▶ [What you are asked to do] The listing below holds pictures; exclude them. Return exactly the lines from the one with "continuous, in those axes" through the one with "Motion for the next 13".
_____
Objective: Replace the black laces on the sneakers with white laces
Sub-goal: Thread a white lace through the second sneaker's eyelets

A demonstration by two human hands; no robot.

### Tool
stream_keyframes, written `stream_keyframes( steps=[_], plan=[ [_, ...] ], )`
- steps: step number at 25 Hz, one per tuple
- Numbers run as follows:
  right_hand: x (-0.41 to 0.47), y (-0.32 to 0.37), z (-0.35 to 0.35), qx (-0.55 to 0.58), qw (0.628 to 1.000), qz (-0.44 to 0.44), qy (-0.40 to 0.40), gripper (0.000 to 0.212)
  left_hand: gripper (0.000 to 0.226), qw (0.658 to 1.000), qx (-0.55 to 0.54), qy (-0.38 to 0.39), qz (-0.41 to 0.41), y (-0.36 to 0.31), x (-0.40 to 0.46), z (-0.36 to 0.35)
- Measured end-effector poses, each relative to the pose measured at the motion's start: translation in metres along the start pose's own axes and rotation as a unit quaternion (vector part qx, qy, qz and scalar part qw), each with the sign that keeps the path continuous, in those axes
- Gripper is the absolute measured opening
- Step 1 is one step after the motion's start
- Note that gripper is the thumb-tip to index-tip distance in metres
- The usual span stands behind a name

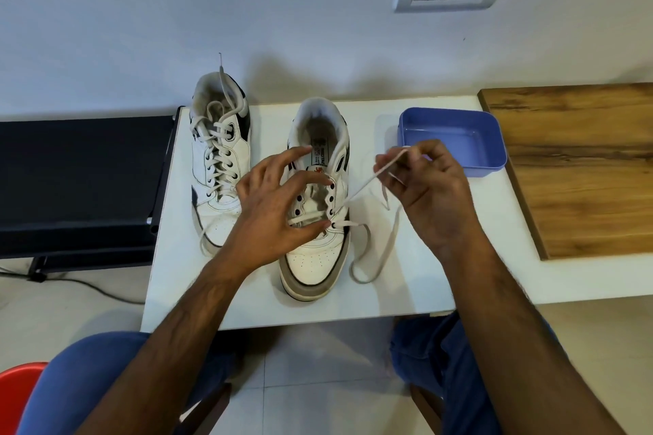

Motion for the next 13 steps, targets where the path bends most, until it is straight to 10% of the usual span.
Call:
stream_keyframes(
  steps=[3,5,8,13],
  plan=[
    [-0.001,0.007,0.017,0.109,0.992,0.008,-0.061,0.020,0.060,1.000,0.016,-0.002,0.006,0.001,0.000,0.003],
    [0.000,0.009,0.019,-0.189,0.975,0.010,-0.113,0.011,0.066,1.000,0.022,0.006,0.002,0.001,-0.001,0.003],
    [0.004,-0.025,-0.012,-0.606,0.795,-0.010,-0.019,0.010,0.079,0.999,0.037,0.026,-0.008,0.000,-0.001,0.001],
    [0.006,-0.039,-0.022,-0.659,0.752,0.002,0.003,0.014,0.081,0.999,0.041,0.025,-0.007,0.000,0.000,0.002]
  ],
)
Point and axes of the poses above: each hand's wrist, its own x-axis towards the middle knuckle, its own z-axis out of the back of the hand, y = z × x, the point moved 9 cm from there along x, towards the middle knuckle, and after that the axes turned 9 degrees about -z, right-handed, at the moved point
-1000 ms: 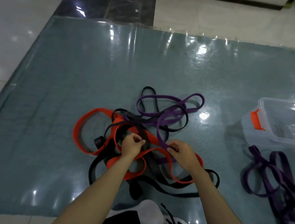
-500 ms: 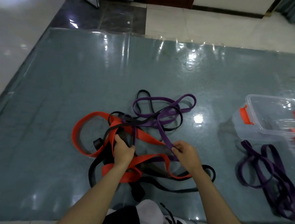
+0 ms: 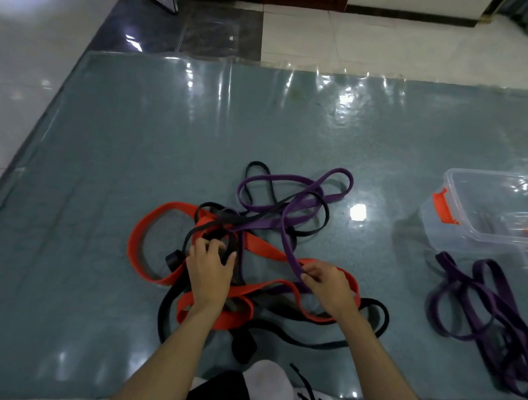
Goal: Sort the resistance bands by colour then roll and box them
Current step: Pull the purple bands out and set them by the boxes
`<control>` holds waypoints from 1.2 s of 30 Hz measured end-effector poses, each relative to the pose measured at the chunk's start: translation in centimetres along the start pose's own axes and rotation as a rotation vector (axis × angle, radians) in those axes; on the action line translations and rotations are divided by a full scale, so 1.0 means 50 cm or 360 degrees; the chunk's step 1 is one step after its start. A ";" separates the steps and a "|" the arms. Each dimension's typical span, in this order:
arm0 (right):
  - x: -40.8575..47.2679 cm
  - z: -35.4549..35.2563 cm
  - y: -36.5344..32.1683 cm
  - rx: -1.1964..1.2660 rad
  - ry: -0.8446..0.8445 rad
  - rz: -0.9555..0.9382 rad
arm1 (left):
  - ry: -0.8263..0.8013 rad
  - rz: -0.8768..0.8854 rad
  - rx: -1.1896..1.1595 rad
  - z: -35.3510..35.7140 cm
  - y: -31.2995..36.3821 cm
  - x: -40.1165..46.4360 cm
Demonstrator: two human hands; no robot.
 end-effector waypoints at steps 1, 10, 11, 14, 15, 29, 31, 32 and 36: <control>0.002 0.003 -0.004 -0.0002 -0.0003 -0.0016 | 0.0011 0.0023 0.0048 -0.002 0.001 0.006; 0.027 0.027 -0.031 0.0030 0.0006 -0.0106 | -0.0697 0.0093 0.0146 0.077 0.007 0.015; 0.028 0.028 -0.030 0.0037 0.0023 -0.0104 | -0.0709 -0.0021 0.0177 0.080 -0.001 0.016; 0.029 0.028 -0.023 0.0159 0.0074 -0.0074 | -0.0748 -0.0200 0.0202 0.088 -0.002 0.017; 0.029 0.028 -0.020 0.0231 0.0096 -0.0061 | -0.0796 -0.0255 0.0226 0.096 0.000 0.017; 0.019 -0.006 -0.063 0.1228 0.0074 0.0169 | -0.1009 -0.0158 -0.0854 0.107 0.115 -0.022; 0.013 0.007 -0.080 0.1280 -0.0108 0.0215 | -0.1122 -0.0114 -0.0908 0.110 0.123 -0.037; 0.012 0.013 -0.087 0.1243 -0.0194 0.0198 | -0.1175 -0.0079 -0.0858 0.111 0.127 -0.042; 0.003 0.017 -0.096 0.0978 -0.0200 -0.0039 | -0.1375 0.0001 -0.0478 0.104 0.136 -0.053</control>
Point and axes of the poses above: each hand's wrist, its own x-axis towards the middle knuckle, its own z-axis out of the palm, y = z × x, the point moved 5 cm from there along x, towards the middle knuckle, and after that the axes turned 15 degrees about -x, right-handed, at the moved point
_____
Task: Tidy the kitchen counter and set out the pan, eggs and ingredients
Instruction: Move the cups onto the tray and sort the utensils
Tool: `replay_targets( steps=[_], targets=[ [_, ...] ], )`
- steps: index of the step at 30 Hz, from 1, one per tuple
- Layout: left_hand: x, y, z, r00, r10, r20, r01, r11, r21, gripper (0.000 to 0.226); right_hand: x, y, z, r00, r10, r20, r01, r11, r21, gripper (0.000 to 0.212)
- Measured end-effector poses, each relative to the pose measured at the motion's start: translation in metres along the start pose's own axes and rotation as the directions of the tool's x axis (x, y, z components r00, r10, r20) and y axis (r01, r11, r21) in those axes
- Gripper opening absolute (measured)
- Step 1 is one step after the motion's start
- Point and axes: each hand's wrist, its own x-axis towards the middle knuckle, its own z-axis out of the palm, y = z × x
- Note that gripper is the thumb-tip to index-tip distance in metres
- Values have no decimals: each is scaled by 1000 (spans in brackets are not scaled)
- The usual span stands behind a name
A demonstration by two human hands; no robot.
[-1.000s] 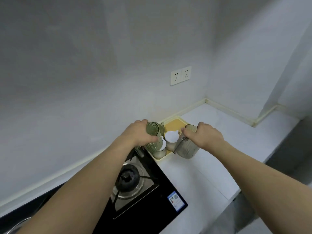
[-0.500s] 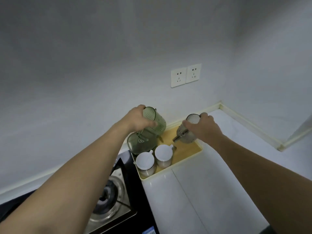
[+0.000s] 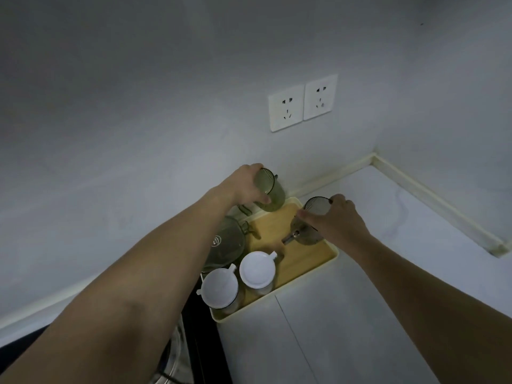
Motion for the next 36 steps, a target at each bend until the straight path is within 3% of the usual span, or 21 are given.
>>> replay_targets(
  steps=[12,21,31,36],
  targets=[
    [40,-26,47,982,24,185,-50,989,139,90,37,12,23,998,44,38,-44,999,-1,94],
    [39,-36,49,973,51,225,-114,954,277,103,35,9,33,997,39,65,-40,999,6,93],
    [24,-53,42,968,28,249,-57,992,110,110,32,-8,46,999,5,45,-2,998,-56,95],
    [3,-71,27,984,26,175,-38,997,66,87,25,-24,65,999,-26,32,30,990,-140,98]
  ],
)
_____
▶ [Task response]
- Measured end-effector poses, each relative to the pose measured at the motion's start: translation in metres along the start pose's own axes and rotation as a unit quaternion (vector part qx, qy, qz and scalar part qw), each with the sign that keeps the path continuous, in those axes
- Gripper is the absolute measured opening
- Step 1 is one step after the motion's start
- Note that gripper is the thumb-tip to index-tip distance in metres
- The usual span stands behind a name


Motion for the next 13 steps, targets where the path bends most, until it is straight to 10% of the usual span.

There is nothing more to the answer.